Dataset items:
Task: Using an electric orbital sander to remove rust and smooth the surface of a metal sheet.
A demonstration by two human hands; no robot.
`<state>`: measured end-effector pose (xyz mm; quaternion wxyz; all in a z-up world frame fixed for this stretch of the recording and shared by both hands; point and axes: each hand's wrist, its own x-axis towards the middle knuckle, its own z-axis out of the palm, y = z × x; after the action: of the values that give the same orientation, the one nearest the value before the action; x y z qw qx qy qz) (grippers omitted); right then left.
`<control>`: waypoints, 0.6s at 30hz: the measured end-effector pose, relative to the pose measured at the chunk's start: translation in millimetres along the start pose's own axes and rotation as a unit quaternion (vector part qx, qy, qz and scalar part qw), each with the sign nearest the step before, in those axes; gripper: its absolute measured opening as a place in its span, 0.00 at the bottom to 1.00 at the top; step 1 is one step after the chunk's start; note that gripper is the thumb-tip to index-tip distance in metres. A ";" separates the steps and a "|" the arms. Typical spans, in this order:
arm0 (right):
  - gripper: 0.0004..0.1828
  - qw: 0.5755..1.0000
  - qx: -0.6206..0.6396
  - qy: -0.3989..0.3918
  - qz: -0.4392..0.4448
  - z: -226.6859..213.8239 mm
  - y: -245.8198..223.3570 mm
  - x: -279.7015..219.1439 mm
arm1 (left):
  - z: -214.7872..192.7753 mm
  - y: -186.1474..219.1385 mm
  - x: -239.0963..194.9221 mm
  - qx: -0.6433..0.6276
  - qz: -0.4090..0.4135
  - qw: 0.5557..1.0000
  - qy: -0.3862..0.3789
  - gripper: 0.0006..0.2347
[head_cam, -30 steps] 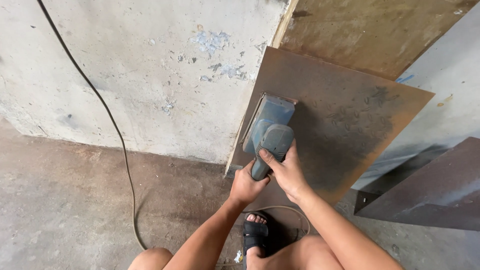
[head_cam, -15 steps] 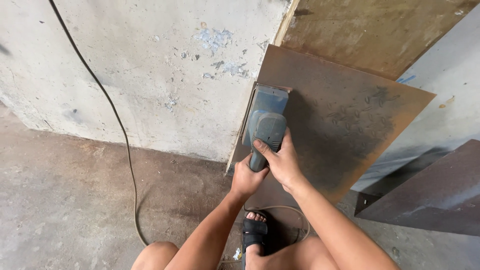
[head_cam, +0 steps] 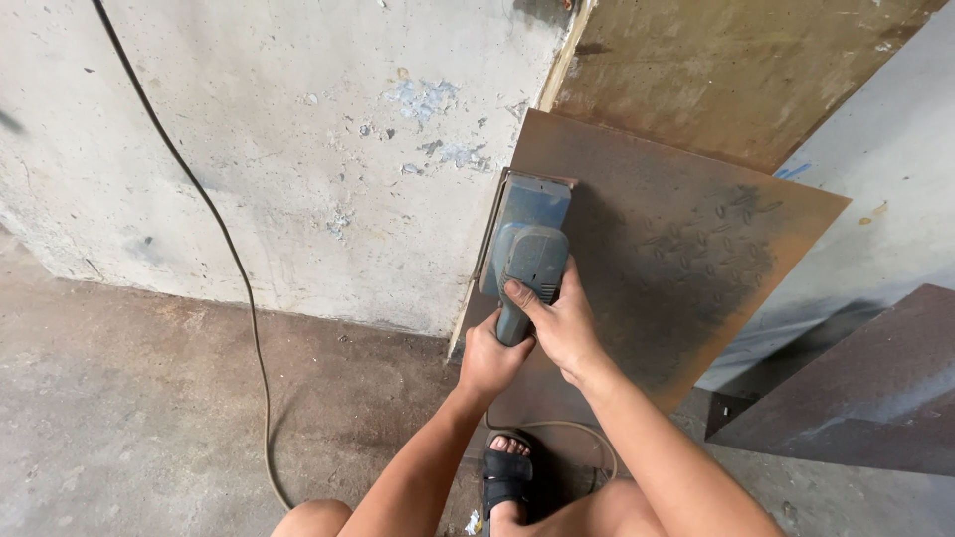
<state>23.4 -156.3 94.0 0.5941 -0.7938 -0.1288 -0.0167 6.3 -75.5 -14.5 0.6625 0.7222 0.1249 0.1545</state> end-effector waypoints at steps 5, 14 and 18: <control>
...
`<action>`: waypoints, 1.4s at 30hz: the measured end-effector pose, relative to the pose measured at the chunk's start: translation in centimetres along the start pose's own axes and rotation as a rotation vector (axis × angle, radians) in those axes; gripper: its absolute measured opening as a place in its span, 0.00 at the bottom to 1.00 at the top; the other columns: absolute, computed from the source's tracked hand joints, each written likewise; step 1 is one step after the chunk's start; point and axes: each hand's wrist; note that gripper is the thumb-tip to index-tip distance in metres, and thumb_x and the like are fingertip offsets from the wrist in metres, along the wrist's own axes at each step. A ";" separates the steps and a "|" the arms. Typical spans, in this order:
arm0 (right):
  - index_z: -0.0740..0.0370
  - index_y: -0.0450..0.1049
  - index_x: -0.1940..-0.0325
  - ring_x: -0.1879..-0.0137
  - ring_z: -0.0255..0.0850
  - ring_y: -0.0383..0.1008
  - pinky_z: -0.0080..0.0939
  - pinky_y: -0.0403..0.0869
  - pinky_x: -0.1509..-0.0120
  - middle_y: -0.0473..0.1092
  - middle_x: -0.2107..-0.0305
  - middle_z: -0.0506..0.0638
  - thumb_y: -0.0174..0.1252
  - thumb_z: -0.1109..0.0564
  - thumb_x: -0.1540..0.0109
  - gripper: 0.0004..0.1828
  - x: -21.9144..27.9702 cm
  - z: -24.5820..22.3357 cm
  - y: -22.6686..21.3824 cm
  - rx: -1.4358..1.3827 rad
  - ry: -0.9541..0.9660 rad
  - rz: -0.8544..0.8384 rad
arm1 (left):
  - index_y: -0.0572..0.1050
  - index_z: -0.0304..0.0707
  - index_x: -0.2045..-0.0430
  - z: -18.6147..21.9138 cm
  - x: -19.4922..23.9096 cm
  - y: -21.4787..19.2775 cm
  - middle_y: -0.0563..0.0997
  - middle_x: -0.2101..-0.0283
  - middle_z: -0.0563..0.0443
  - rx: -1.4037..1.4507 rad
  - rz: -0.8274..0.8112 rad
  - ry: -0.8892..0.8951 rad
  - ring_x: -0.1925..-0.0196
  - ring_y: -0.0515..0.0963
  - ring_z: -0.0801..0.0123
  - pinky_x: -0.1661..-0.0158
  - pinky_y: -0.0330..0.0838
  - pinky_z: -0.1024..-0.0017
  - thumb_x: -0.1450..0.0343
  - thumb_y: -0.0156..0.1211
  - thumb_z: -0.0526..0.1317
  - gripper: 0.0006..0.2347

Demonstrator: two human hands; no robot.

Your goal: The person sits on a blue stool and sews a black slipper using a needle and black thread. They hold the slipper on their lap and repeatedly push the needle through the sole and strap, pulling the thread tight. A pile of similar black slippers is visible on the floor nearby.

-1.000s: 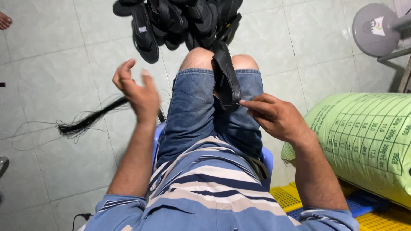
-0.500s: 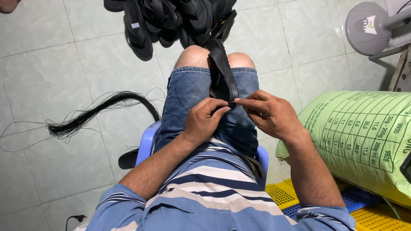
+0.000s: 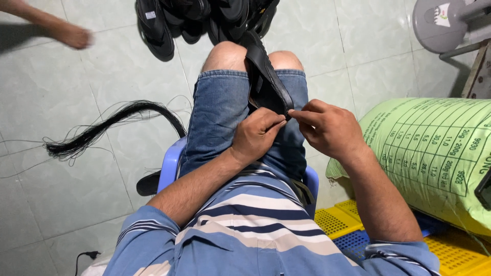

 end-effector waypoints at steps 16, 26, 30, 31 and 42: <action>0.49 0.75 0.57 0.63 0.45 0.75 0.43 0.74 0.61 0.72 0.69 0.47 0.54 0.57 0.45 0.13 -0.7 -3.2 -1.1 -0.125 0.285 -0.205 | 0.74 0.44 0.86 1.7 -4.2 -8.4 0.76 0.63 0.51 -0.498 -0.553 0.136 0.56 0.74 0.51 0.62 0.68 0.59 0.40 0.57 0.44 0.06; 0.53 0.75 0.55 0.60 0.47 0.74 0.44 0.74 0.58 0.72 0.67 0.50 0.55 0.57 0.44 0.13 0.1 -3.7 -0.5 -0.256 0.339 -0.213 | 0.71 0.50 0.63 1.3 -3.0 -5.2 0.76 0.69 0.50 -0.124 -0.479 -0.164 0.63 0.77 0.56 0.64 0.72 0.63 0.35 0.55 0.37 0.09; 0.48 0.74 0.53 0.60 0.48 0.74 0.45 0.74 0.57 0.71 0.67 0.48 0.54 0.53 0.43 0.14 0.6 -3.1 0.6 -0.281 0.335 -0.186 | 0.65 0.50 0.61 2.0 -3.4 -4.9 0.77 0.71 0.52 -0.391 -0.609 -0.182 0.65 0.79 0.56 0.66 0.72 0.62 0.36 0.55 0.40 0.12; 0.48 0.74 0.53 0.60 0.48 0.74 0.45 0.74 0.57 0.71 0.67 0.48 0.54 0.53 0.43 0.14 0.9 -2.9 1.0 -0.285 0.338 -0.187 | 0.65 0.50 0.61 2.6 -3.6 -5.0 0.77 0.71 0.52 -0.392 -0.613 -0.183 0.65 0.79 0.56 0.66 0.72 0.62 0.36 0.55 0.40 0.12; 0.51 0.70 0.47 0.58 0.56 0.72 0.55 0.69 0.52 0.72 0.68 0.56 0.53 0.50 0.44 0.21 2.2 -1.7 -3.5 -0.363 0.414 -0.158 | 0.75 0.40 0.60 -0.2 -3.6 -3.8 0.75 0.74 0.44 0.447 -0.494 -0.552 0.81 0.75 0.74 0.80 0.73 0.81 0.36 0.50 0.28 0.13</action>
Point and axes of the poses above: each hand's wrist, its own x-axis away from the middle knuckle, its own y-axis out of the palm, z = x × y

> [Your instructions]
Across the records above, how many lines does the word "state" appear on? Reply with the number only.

> [Answer for this exercise]
2